Gauche constitutionnelle
Le groupe de la Gauche constitutionnelle, également surnommé « Gauche ouverte » ou « groupe Picard », est un groupe parlementaire français mené par Ernest Picard au Corps législatif pendant les derniers mois du Second Empire.
Histoire
[modifier | modifier le code]Contexte
[modifier | modifier le code]Les élections législatives de 1869 ont vu un recul de la majorité bonapartiste au profit des forces d'opposition, qui ont obtenu 93 sièges, soit 59 de plus que lors du précédent scrutin[1].
Cependant, seule la moitié des députés élus contre les candidats officiels du régime impérial appartenait à l'opposition républicaine proprement dite. L'autre moitié se composait d'indépendants, de bonapartistes parlementaristes du Tiers parti, renforcés par le scrutin, et d'anciens membres de l'Union libérale de Thiers, en déclin par rapport à la législature précédente[2].

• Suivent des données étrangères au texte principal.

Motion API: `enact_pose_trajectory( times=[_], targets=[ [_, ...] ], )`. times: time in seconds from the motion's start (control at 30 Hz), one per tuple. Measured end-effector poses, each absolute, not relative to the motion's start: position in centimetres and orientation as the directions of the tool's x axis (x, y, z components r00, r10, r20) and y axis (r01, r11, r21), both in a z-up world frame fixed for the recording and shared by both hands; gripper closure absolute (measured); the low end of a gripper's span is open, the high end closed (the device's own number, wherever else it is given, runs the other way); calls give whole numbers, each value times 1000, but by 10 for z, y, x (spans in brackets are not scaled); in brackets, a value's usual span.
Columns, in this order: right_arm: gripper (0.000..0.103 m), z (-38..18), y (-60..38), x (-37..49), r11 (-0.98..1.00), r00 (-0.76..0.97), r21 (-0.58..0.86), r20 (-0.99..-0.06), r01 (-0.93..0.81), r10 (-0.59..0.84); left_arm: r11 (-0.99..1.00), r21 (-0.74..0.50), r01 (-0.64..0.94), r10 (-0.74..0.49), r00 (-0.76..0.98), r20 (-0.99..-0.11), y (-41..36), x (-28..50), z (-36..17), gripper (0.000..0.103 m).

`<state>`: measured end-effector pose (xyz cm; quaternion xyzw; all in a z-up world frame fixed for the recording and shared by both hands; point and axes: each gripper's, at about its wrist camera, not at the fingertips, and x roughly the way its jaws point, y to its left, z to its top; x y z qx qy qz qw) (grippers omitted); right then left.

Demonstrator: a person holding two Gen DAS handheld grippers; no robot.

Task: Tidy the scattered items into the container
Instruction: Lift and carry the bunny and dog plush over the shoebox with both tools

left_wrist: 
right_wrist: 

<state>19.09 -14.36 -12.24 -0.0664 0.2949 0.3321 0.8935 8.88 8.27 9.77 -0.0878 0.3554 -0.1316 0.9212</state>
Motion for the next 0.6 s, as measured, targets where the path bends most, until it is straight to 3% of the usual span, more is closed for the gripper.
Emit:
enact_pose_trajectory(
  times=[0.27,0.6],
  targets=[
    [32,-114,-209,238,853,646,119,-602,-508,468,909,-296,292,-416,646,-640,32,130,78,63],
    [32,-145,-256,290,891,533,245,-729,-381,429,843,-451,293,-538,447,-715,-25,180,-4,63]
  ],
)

Les députés républicains réunis chez Jules Favre les 14 et 15 novembre 1869 afin de rédiger un « manifeste de la Gauche », destiné à réaffirmer leurs idéaux démocratiques et à les distinguer du reste de l'opposition, n'étaient ainsi que 27[3].
La cohésion de ce groupe de la Gauche a rapidement été confrontée à des tiraillements stratégiques face à la libéralisation du régime, auquel s'est rallié Émile Ollivier. Ancien membre du « groupe des Cinq », qui regroupait, pendant la deuxième législature (1857-1863), les cinq députés républicains (Darimon, Favre, Hénon, Ollivier et Picard) qui avaient choisi de prêter serment afin de pouvoir porter les principes de leur famille politique au Corps législatif[4], Ollivier avait en effet accepté, le 2 janvier 1870, de constituer un nouveau gouvernement en s'appuyant aussi bien sur des fidèles de l'empereur et des bonapartistes libéraux que sur un centre gauche constitué de libéraux acceptant l'empire[5].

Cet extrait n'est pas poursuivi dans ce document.